Mi destino en sus ojos

Relato de Jorge Moya Olcina

Nunca imaginé que pudiera albergar este sentimiento.

En lo más profundo de mi ser.

Porque, además, es imposible. O casi.

Aunque puede que ahí esté la clave, el resquicio o la fisura sutil en las leyes establecidas hasta hoy para esta realidad: en la probabilidad última que admite la palabra “casi”.

Pero lo cierto es que yo, Sergio Scott, experimento algo parecido al... amor.

No.

Parecido no.

Porque es amor.

Lo sé.

Y menos aún creería que esta emoción mía pudiera tener como imagen a otro ser tan diferente a mí, cuyas células, fibras y fluidos que componen su armoniosa y bella estructura corporal se asemejan a los míos en, únicamente, una tercera parte.

Esta relación entre ella y yo está fuera de toda lógica.

Porque para mí es enteramente «ella», a pesar de que nuestros gobernantes nos obliguen a tratarlos de «ello», de «cosa», aun teniendo perfectas formas masculinas o femeninas cada cual, y según el tipo y destino.

Sin embargo, que se diera el caso de algo así, ya se veía venir.

Y es que se ha perfeccionado tanto la tecnología en la última década —premeditadamente, y a conciencia diría yo— para parecernos tanto, para ser casi idénticos en los gestos, en el habla, en los actos cotidianos…; de modo que, en este 2123, «ellos» y nosotros caminamos por las calles, frecuentamos los mismos locales de ocio, practicamos los mismos deportes, trabajamos en las mismas instituciones y colaboramos, mano a mano y codo con codo, en los mismos proyectos, hasta el punto de que muchos científicos se atrevieron a vaticinarlo: «Las relaciones sentimentales, incluso de atracción sexual, llegarán a darse algún día, no muy lejano, entre humanos y androides».

Esos científicos fueron tachados de insensatos por la mayoría.

Incluso tratados como locos.

Lo nuestro se inició sutilmente.

De la forma más tonta e inesperada posible: con un simple roce de nuestras manos al coger, los dos a la vez, aquel chip de ensayo sobre la mesa del laboratorio.

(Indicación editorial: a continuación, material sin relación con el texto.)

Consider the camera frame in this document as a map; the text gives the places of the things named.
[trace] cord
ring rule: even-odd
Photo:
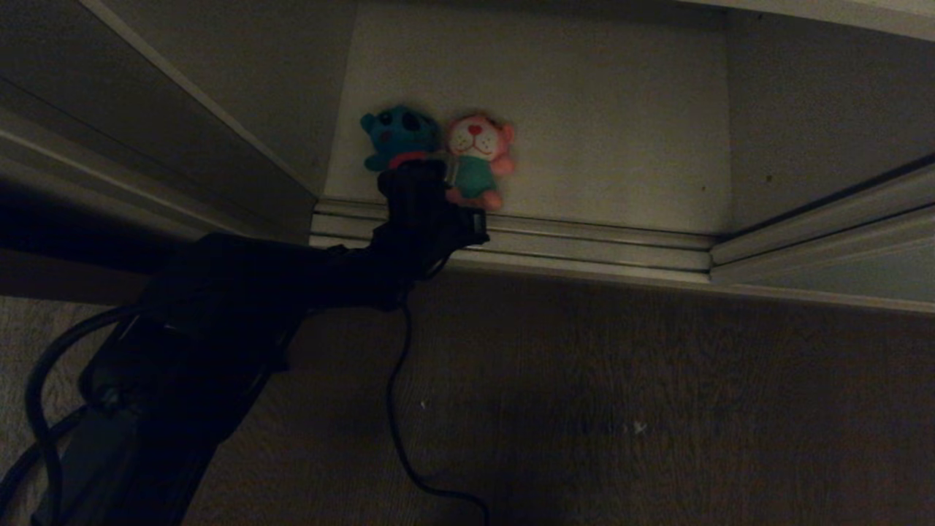
[[[425,275],[424,278],[422,278],[422,281],[427,282],[428,280],[430,280],[430,279],[434,278],[435,276],[439,275],[439,273],[441,273],[443,270],[445,270],[445,265],[448,264],[448,260],[451,259],[451,258],[452,258],[452,255],[451,255],[451,254],[448,254],[447,256],[445,256],[444,259],[442,259],[441,262],[438,263],[438,265],[436,265],[434,269],[432,269],[428,274]]]
[[[88,407],[86,405],[82,405],[52,426],[52,429],[49,430],[51,440],[57,443],[63,436],[75,429],[81,422],[87,409]],[[0,481],[0,519],[3,518],[4,511],[8,509],[9,503],[13,501],[13,496],[16,495],[16,489],[29,474],[29,470],[33,468],[40,456],[39,444],[33,443],[28,449],[22,452],[20,457],[13,464],[13,467],[9,468],[3,480]]]
[[[118,342],[126,331],[133,325],[133,319],[124,318],[117,327],[110,332],[108,338],[101,344],[101,350],[107,349]],[[88,362],[88,365],[85,366],[84,371],[78,376],[78,393],[80,393],[81,398],[84,399],[84,402],[88,404],[89,407],[95,407],[99,402],[94,398],[94,393],[92,392],[92,384],[94,383],[94,370],[95,370],[96,360],[91,358],[91,361]]]
[[[393,446],[396,447],[396,455],[399,457],[399,462],[402,463],[403,469],[406,471],[406,475],[409,476],[412,483],[415,484],[416,488],[421,489],[422,491],[435,495],[436,497],[445,497],[448,499],[458,499],[462,500],[477,506],[483,513],[483,524],[484,526],[489,526],[490,524],[490,510],[487,508],[487,504],[478,496],[472,495],[470,493],[463,493],[461,491],[450,491],[446,489],[436,489],[425,484],[422,481],[422,478],[412,469],[412,464],[409,461],[409,457],[406,455],[406,449],[403,446],[403,440],[399,436],[399,426],[396,423],[396,408],[393,403],[393,388],[396,385],[396,378],[399,376],[399,372],[403,368],[403,364],[406,362],[406,357],[409,355],[410,348],[412,346],[412,312],[410,312],[409,305],[405,302],[400,305],[403,315],[406,317],[406,340],[403,343],[403,350],[399,354],[399,360],[396,362],[396,366],[393,368],[393,373],[390,374],[390,380],[386,384],[386,414],[390,420],[390,434],[393,435]]]
[[[156,304],[117,307],[82,321],[50,343],[29,373],[25,394],[26,419],[36,438],[35,447],[46,464],[46,475],[49,479],[46,496],[50,506],[50,526],[56,526],[62,511],[62,461],[59,459],[54,436],[42,410],[42,387],[45,385],[46,377],[49,376],[55,362],[81,338],[125,318],[144,314],[161,306],[161,304]]]

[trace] stuffed animal
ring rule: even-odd
[[[489,212],[500,210],[503,198],[496,190],[494,176],[513,173],[512,143],[513,127],[498,125],[485,115],[471,115],[452,123],[448,150],[455,157],[457,170],[448,200]]]
[[[439,148],[439,125],[422,113],[396,106],[360,120],[377,151],[364,162],[371,171],[397,168],[406,161],[425,159]]]

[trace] plush toy face
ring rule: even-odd
[[[455,155],[493,161],[505,154],[513,142],[509,124],[498,127],[483,115],[472,115],[452,124],[448,149]]]
[[[434,152],[439,148],[439,125],[405,106],[397,106],[376,116],[368,113],[360,120],[360,125],[380,156]]]

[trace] plush toy ear
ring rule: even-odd
[[[360,126],[364,128],[364,131],[370,133],[370,130],[373,129],[373,123],[377,120],[372,114],[368,113],[360,118]]]
[[[503,136],[507,138],[507,144],[513,144],[513,126],[509,124],[503,124]]]

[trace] pink plush toy
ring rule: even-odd
[[[500,210],[503,198],[496,190],[494,176],[513,173],[512,143],[513,127],[499,126],[485,115],[471,115],[452,123],[448,150],[455,155],[457,171],[448,200],[489,212]]]

Hace casi doscientos años, en la segunda mitad del lejano siglo XX, el científico Arthur C. Clarke ya lo aventuró en su segunda ley: «La única manera de descubrir los límites de lo posible es yendo más allá de esos límites, y aventurarnos en lo que creemos imposible».

Y así fue como, inconscientemente, traspasamos la frontera de lo permitido.

Llevaba tiempo trabajando con Clara —ese es su nombre—, en el proyecto que nos asignaron.

Yo era el director del mismo. Ella, mi ayudante.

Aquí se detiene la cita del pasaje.